**ACTION ITEM:** It would help if you retyped the data exactly, leaving out the pictures.

START MATERIAL PROVIDED

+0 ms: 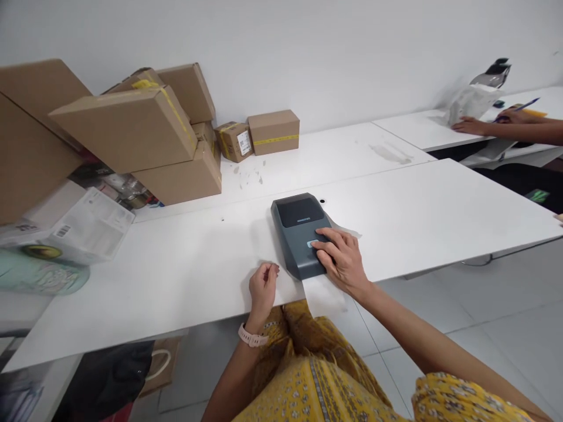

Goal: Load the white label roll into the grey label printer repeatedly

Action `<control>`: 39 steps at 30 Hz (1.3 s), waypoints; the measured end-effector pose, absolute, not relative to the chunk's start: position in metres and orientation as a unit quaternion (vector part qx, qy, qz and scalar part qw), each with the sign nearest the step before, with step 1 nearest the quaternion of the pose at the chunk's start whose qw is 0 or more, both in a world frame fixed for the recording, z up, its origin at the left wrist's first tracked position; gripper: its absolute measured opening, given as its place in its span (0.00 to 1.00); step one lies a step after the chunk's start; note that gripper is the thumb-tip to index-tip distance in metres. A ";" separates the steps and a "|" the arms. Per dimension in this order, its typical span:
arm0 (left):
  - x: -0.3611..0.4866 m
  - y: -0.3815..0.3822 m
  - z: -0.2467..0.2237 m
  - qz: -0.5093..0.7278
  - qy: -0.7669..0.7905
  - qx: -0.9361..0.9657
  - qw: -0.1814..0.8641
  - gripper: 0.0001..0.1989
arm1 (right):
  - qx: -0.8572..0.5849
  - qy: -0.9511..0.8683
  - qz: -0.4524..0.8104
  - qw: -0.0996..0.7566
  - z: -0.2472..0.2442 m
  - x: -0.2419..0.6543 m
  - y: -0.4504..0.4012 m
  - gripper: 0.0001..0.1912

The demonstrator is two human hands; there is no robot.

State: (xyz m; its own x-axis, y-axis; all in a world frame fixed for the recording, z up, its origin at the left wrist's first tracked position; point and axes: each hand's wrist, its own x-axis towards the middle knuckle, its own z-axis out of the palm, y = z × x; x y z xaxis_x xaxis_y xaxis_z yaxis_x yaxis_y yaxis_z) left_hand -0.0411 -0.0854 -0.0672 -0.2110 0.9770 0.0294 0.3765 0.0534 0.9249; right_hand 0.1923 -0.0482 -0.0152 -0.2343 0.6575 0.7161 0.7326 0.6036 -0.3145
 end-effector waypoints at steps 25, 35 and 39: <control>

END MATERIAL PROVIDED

**SOLUTION TO THIS TASK:**
+0 ms: 

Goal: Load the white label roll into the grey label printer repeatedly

Action `<control>`: 39 steps at 30 Hz (1.3 s), waypoints; the measured end-effector pose, absolute, not relative to the chunk's start: position in metres and orientation as a unit quaternion (vector part qx, qy, qz and scalar part qw), each with the sign nearest the step before, with step 1 nearest the quaternion of the pose at the chunk's start whose qw is 0 or more, both in a world frame fixed for the recording, z up, its origin at the left wrist's first tracked position; gripper: its absolute measured opening, given as its place in its span (0.00 to 1.00); step one lies a step after the chunk's start; note that gripper is the thumb-tip to index-tip distance in metres. A ";" separates the steps and a "|" the arms. Per dimension in this order, its typical span:
arm0 (left):
  - x: -0.3611..0.4866 m
  - y: -0.3815..0.3822 m
  - z: -0.2467..0.2237 m
  - qz: -0.5093..0.7278
  - qy: -0.7669..0.7905
  - qx: -0.9361..0.9657
  - qw: -0.1814..0.8641
  - gripper: 0.0001..0.1989
arm1 (right):
  - qx: -0.8572..0.5849
  - qy: -0.9511..0.8683
  - qz: -0.4524..0.8104
  - qw: -0.0996..0.7566
  - z: -0.2472..0.2442 m
  - x: -0.2419..0.6543 m
  - y: -0.4504..0.4012 m
  - gripper: 0.0001..0.1912

The demonstrator is two human hands; there is no robot.

State: (xyz m; its own x-axis, y-axis; all in a world frame fixed for the recording, z up, its origin at the left wrist's first tracked position; point and axes: each hand's wrist, its own x-axis towards the middle knuckle, its own z-axis out of the palm, y = z × x; x y z xaxis_x xaxis_y xaxis_z yaxis_x yaxis_y yaxis_z) left_hand -0.0411 -0.0854 -0.0672 -0.2110 0.9770 0.0294 0.3765 0.0534 0.9249; right_hand 0.1923 -0.0482 -0.0152 -0.2343 0.6575 0.7161 0.7326 0.6036 -0.3145
 end-effector waypoints at steps 25, 35 and 39: <control>

The output contains nothing more.